Bahar Karşılaması deyince önce aklıma güzel bir dönem filmi/12 Eylül olan Beynelmilel geliyor. Final sahnesindeki naif "Gülendam'ın dedesinin kefen bezi üstüne pavyon şarkıcısı kostümlerinden diktiği pankartın süzülerek yere düşüş/Haydar arkadaşın da eş zamanlı vurulma sahnesi. Ne dramatik ne güçlü sahnedir o... Yaşanan tüm acıların, tüm haksızlıkların en tumturaklı özeti gibidir.
Sonra arkadaşımın 3 sene önce söylediği kişisel saptaması geliyor: "Doğa baharın geldiğini bize beyazlarla müjdeliyor. Onu sırayla sarılar, pembeler, morlar ve kırmızılar izliyor." O bu lafı ettikten beridir dikkat ediyorum da önce papatyalar, bahar dalları, ahlat, badem ve erik ağaçları açıyor beyaz beyaz. Sonra çiğdemler, nergisler, hindibalar açıyor. Sonra şeftali ağaçları, süs kirazları, elma ağaçları açıyor pembe pembe. Derken sahneyi erguvanlar, yılanotları, ebegümeçleri, leylaklar, unutmabeniler, ortancalar ve morsalkımlar alıyor. Ve en son gelincikler ve anemonlar, ateşçiçekleri ve acemboruları, sardunyalar kıpkırmızı boyuyor tepeleri... Tepe dediğim İstanbul için iki üç yerde kalmış kavşak sırtı...
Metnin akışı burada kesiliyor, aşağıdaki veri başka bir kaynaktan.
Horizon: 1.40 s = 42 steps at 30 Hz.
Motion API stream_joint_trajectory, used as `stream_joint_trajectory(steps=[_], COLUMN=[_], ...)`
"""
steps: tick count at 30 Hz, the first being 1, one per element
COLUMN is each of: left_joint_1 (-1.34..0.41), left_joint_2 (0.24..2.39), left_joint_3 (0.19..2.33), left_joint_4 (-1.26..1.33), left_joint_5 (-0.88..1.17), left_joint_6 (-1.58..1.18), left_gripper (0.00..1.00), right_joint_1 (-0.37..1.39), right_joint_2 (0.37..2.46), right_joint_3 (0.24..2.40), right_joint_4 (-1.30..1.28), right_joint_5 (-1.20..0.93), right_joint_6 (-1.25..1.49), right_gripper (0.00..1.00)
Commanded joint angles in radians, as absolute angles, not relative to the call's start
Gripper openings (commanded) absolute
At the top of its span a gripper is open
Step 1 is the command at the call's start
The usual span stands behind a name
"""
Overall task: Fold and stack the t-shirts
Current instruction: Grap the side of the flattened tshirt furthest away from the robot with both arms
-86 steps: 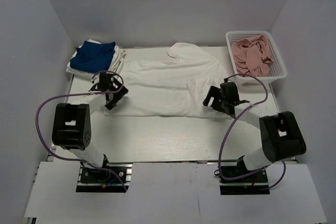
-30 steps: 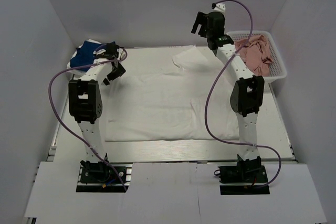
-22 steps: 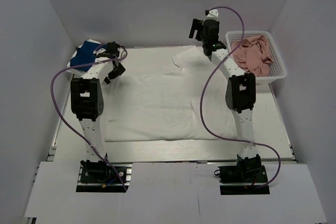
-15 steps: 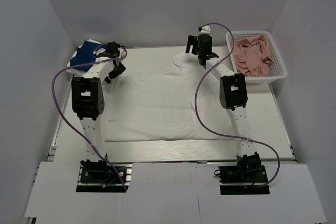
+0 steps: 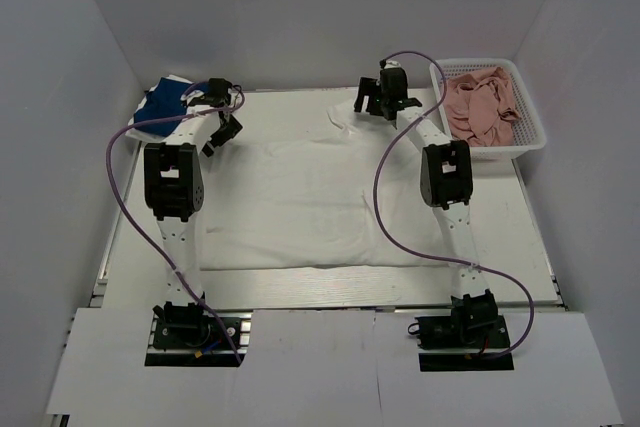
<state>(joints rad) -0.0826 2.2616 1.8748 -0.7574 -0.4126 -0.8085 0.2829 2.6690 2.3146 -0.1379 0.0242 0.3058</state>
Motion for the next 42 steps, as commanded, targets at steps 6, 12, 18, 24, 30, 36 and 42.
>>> stream_joint_trajectory(steps=[6,12,18,24,30,36,42], left_joint_1=[-0.087,-0.087,-0.087,-0.087,-0.097,-0.117,-0.137], left_joint_2=[2.247,2.267,2.295,2.313,2.258,2.175,2.117], left_joint_3=[1.902,1.92,1.94,1.963,1.907,1.815,1.813], left_joint_4=[-0.782,-0.782,-0.782,-0.802,-0.825,-0.799,-0.841], left_joint_5=[-0.448,-0.437,-0.456,-0.434,-0.416,-0.426,-0.526], left_joint_6=[-0.815,-0.815,-0.824,-0.824,-0.824,-0.834,-0.825], left_gripper=[0.9,0.9,0.87,0.69,0.42,0.0,0.0], right_joint_1=[0.29,0.307,0.354,0.376,0.387,0.402,0.403], right_joint_2=[2.618,2.612,2.626,2.588,2.47,2.375,2.182], right_joint_3=[2.338,2.309,2.307,2.283,2.102,1.942,1.729], right_joint_4=[-0.491,-0.45,-0.391,-0.349,-0.222,-0.065,0.179], right_joint_5=[0.072,0.172,0.314,0.305,0.317,0.37,0.417], right_joint_6=[0.21,0.144,0.014,-0.02,-0.006,-0.006,-0.029], right_gripper=[0.68,0.32,0.0,0.0,0.0,0.0,0.0])
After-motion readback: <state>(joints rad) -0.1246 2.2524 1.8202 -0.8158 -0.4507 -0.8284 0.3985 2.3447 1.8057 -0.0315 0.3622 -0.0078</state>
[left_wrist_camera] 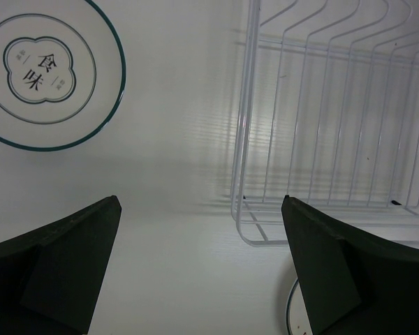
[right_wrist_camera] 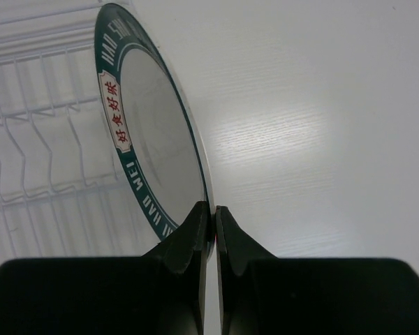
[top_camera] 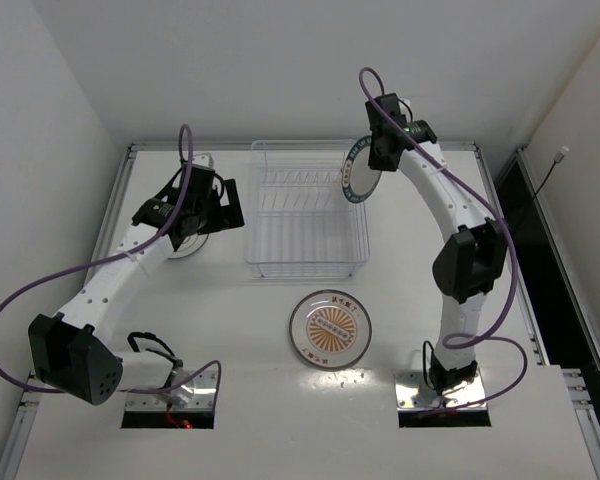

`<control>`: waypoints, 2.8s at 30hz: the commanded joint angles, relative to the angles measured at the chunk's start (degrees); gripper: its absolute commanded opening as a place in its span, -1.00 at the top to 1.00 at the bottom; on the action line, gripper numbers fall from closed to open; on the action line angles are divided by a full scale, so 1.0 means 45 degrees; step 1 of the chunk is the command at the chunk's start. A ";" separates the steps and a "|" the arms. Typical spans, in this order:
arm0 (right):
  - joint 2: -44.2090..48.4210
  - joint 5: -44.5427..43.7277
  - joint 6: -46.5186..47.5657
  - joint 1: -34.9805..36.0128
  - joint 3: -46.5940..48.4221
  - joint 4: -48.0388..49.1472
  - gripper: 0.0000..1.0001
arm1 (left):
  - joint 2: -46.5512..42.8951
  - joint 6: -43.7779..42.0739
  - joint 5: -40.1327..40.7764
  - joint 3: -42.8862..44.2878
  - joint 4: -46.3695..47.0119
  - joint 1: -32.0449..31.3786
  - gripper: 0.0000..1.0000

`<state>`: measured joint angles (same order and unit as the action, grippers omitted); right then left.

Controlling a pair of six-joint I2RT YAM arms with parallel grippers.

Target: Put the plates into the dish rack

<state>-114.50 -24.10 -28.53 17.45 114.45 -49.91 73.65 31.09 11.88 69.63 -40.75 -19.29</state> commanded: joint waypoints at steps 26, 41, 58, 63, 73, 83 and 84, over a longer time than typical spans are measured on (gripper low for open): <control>-0.2154 -0.1325 0.0306 0.1141 0.2888 -0.0979 1.00 | -0.0428 -0.0483 0.0329 0.0387 -0.0241 0.0380 -1.00; -0.1919 0.0510 0.0170 0.1942 0.1520 -0.0589 0.88 | 0.0176 0.0024 -0.1504 -0.0882 0.0423 0.1981 -1.00; 0.5264 0.2972 0.0853 0.1689 -0.1661 0.0232 -0.69 | 0.1505 0.2796 -0.4691 -0.4299 0.3468 0.8016 -1.00; 0.8213 0.3597 0.0853 0.1688 -0.4878 0.0524 -0.69 | 0.1622 0.4630 -0.5214 -0.5762 0.5809 0.8972 -1.00; 1.0698 0.3561 0.0969 0.1571 -0.6860 0.0195 -0.69 | 0.3514 0.7308 -0.6157 -0.7836 1.0677 0.9950 -0.26; 1.0152 0.3088 0.1400 0.1201 -0.5669 0.0036 -0.69 | 0.5823 0.6492 -0.6857 -0.5708 0.9857 1.0204 1.00; 1.0151 0.3225 0.1400 0.1200 -0.5669 0.0036 -0.69 | 0.5686 0.6219 -0.7033 -0.5475 0.9702 1.0204 1.00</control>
<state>-68.14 -9.65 -23.29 23.38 86.74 -50.65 99.24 62.81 -20.34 43.38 5.91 26.04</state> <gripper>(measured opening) 0.841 0.035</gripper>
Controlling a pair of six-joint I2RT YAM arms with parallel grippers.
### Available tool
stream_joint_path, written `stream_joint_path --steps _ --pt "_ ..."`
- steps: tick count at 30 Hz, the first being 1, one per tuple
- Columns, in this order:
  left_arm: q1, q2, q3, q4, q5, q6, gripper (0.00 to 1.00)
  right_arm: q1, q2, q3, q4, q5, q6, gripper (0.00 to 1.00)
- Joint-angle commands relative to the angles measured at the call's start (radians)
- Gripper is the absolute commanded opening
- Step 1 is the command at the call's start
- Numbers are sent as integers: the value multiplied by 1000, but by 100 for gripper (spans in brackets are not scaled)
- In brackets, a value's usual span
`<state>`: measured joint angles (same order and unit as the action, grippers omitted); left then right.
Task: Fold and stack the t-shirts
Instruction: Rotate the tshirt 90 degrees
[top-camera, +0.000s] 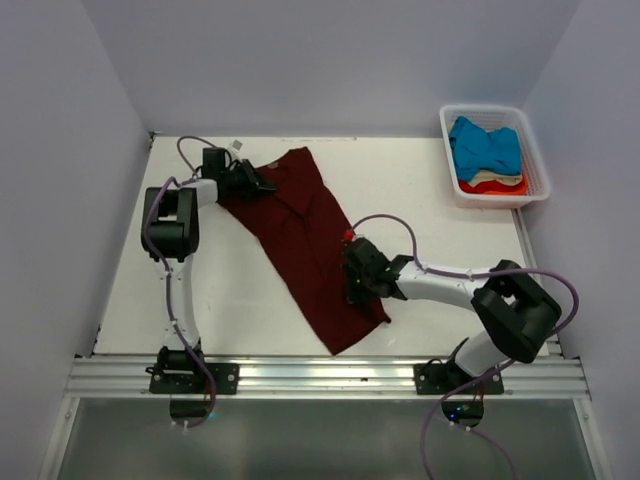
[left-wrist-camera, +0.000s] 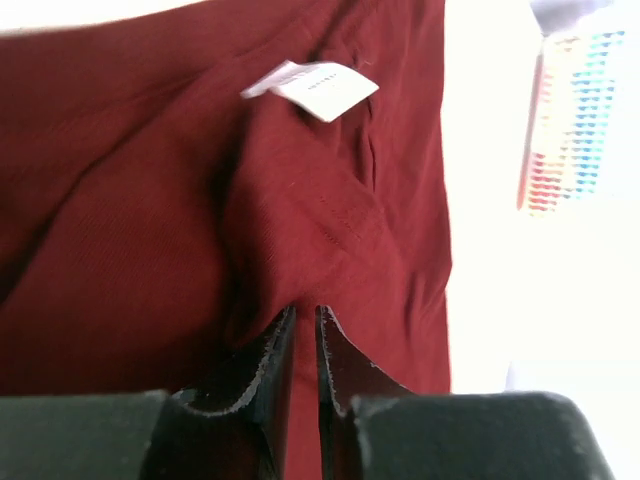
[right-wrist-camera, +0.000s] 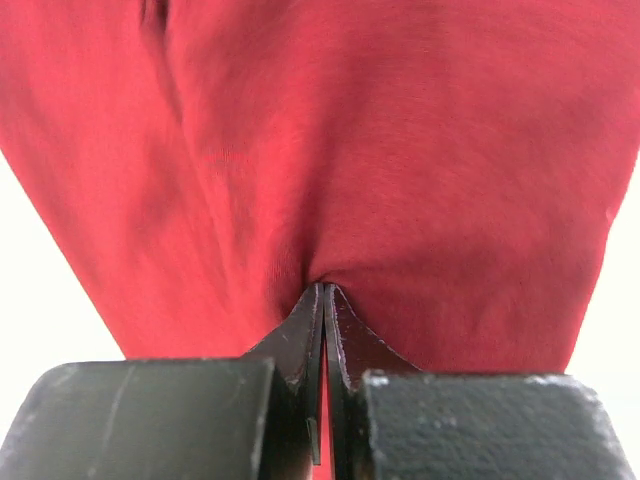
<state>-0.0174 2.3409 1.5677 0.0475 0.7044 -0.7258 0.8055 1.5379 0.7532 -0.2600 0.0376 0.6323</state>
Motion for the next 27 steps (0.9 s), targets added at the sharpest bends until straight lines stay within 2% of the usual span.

Bugün morsalkımları gördüm de yazmak geldi içimden. Acımasız bir dikenli teli olanca anaç tavırlarıyla örtmeye, sanki yasakları ve savaşları benden saklamak istercesine sarılmıştı. Üstelik bir tane bile yaprağı olmayan bu çiçek sanki dikenli tele sarılmanın bedelini yapraklarıyla ödemiş, bizim için kendini feda etmiş gibiydi. Bozcaada'da bir rum evi vardır morsalkımların tırmadığı. 3 katlı evin zirvesine kadar tırmanan bu güzel sallkım, sanki Madam Yanula'nın Rapunzel gibi çatı katından sarkıttığı, leylak takılmış saçları gibidir de içimden o saçlara tırmanmak gelir.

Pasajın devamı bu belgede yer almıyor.